[Dataset items]
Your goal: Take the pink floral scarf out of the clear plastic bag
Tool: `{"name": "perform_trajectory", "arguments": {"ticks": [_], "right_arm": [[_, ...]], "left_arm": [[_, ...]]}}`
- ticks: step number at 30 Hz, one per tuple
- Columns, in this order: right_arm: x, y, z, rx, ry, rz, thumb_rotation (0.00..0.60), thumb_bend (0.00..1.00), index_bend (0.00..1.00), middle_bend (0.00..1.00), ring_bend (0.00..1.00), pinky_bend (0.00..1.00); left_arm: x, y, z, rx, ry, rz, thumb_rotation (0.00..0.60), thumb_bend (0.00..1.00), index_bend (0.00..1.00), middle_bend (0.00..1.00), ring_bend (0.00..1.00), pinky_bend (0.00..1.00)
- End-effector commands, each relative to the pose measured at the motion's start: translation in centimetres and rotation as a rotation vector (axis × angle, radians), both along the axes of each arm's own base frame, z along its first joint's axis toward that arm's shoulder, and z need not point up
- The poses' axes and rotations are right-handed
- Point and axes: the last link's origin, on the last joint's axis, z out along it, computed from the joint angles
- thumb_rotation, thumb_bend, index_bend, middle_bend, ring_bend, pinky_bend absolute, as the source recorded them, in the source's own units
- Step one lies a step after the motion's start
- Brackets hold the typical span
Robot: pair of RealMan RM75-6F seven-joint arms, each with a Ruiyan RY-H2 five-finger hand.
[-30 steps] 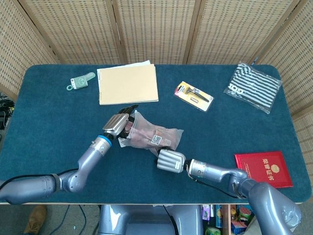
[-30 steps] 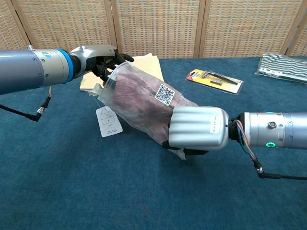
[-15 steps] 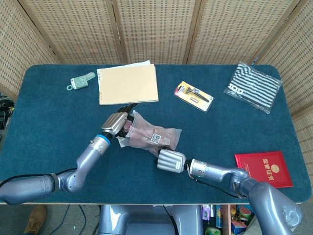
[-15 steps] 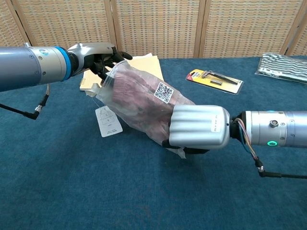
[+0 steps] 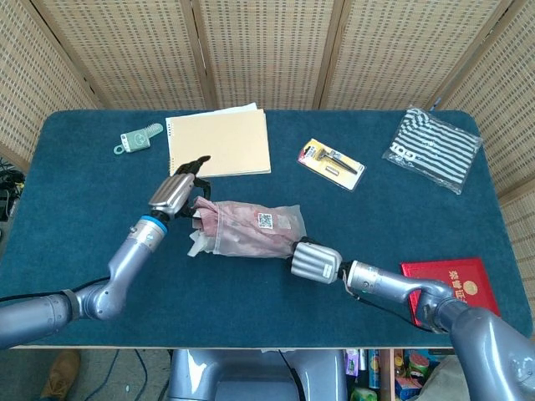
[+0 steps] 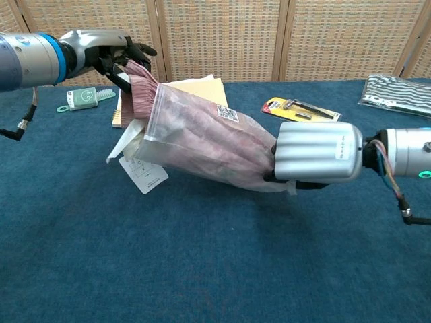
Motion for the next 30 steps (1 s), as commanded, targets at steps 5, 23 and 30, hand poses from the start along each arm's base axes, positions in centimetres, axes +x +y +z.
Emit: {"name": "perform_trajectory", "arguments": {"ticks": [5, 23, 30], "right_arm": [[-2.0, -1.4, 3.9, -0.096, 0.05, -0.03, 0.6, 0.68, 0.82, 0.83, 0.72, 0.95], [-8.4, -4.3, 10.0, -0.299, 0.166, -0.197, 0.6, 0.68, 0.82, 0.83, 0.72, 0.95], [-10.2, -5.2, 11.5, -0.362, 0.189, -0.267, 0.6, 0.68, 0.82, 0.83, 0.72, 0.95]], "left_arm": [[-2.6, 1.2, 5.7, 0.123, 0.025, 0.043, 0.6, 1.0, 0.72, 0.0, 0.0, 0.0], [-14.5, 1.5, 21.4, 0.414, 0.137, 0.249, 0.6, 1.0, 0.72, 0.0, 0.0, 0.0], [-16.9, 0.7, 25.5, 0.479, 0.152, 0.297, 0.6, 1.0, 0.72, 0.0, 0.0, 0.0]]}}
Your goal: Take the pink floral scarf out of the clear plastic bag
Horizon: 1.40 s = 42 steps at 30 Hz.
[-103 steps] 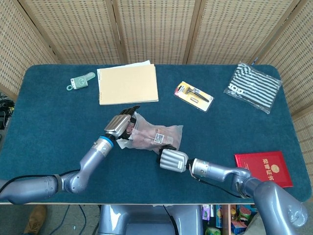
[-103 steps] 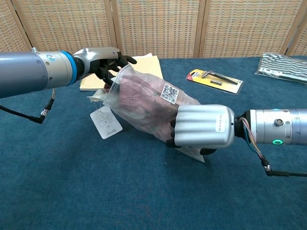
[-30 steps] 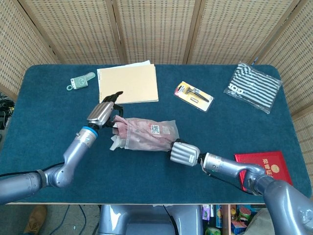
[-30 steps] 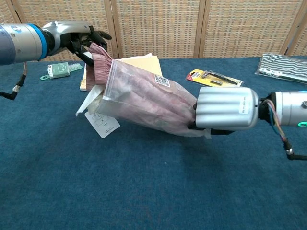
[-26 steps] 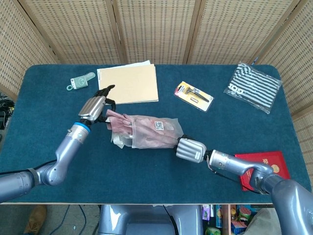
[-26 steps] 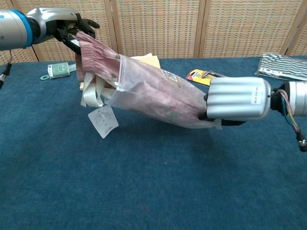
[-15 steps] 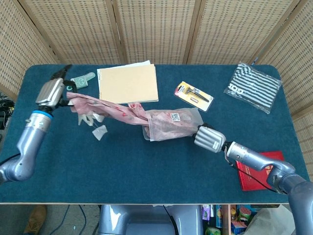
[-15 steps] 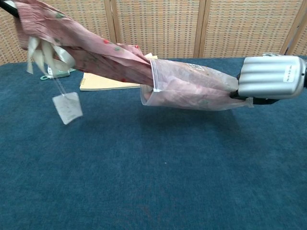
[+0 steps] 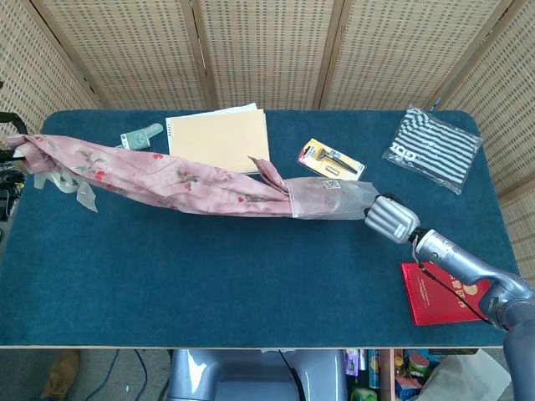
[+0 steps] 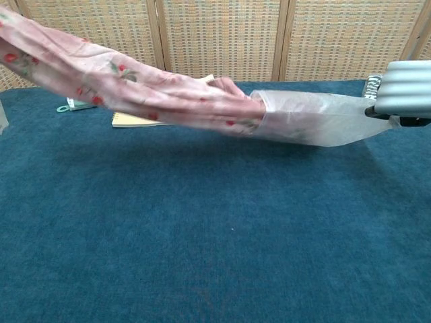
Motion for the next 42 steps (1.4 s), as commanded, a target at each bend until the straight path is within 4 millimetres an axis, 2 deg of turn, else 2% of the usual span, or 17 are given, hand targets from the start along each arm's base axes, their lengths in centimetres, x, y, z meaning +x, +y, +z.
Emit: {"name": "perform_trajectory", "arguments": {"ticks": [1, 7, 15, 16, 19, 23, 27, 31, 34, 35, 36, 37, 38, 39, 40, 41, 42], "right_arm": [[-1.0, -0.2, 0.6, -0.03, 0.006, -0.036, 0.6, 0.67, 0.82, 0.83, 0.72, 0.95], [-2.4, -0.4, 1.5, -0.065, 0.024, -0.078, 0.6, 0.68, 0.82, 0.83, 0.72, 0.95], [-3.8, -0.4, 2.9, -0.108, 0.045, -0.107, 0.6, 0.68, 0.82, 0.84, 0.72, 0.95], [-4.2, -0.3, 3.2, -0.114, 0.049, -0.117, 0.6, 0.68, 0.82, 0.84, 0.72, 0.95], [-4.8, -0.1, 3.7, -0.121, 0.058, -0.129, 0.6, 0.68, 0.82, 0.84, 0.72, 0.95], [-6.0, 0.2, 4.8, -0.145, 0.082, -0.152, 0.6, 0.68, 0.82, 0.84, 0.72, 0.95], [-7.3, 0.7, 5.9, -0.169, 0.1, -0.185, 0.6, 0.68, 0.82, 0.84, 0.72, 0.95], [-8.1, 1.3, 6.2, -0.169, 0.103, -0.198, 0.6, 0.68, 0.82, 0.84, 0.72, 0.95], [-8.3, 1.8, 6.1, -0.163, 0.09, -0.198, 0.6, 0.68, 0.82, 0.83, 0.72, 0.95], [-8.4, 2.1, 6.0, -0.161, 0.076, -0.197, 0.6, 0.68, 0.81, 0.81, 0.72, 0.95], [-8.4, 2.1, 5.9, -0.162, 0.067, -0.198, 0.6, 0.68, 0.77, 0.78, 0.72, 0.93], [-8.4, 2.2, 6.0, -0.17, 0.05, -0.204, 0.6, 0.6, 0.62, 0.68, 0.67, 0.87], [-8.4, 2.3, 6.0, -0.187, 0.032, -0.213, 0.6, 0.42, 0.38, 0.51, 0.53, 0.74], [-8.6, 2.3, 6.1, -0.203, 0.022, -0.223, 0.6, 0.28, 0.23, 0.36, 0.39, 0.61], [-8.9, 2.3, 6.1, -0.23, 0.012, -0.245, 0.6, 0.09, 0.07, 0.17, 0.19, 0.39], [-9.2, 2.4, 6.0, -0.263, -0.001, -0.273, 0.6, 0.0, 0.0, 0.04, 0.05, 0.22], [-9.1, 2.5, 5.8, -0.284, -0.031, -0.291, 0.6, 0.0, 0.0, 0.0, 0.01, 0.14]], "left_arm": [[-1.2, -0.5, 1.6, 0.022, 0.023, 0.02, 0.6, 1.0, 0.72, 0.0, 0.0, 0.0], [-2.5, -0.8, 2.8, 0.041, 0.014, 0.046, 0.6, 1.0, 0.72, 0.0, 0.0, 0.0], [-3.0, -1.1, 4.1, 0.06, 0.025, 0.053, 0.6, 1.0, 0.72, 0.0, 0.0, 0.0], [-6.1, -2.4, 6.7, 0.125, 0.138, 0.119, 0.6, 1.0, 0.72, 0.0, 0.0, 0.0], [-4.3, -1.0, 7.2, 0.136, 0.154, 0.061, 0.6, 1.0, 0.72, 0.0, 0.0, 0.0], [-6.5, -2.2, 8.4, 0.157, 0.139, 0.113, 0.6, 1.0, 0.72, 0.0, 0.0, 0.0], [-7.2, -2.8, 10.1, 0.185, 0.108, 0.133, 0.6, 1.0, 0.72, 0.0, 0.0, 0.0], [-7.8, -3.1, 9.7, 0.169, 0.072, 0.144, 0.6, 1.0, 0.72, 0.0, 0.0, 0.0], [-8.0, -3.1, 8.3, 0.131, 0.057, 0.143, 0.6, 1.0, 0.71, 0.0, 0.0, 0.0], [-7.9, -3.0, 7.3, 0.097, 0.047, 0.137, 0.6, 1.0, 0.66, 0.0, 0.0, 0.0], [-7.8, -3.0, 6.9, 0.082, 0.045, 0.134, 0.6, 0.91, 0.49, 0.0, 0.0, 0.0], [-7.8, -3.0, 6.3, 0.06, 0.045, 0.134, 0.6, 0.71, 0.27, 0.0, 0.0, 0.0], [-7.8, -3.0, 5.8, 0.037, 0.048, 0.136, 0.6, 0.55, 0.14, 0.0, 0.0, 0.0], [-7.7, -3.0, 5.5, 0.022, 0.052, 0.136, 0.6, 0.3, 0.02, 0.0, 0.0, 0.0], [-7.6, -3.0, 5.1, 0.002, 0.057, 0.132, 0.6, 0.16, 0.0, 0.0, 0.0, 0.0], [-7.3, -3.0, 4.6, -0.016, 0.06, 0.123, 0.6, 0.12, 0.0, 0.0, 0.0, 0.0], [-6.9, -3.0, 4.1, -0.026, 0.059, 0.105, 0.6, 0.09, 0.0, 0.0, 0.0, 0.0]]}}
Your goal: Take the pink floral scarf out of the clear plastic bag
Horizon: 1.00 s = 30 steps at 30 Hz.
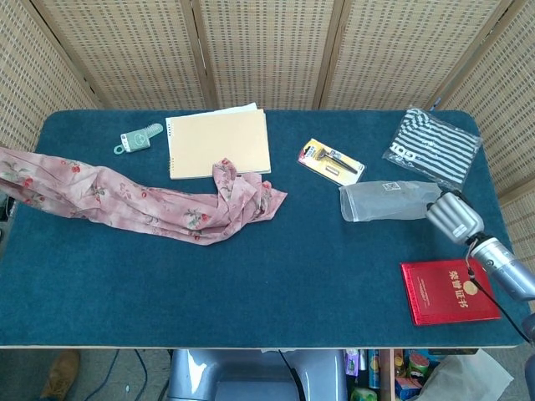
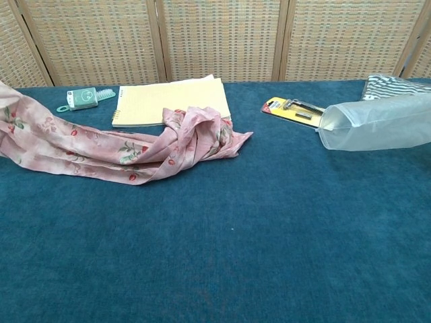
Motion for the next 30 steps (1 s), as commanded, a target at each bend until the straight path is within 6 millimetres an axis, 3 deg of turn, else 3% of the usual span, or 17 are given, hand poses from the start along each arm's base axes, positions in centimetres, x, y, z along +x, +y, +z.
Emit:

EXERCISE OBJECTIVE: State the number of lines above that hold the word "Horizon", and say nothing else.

OUTPUT OF THE TASK: 2